**Problem details**
Apart from the pictures, return every line of the listing exactly.

**Records for the task**
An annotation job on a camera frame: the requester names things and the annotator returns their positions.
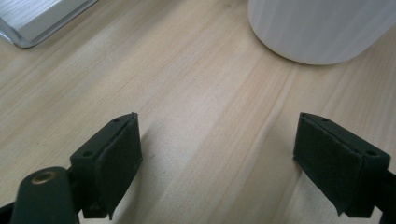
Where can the white cylindrical container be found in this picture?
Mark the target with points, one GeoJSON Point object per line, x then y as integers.
{"type": "Point", "coordinates": [320, 28]}

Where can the silver metal tray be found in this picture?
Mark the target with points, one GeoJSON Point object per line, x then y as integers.
{"type": "Point", "coordinates": [37, 18]}

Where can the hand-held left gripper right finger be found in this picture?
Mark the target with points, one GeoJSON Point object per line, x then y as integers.
{"type": "Point", "coordinates": [339, 165]}

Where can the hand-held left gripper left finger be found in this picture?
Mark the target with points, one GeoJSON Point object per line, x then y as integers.
{"type": "Point", "coordinates": [106, 165]}

**Problem solution**
An annotation job on a camera frame: the requester names things and the annotator returns their positions.
Where can the white cylindrical container be found in this picture?
Mark the target with points, one GeoJSON Point object per line, x then y as integers.
{"type": "Point", "coordinates": [320, 28]}

Where can the silver metal tray be found in this picture?
Mark the target with points, one GeoJSON Point object per line, x then y as integers.
{"type": "Point", "coordinates": [37, 18]}

Where can the hand-held left gripper right finger be found in this picture?
Mark the target with points, one GeoJSON Point object per line, x then y as integers.
{"type": "Point", "coordinates": [339, 165]}

Where can the hand-held left gripper left finger be found in this picture?
Mark the target with points, one GeoJSON Point object per line, x then y as integers.
{"type": "Point", "coordinates": [106, 165]}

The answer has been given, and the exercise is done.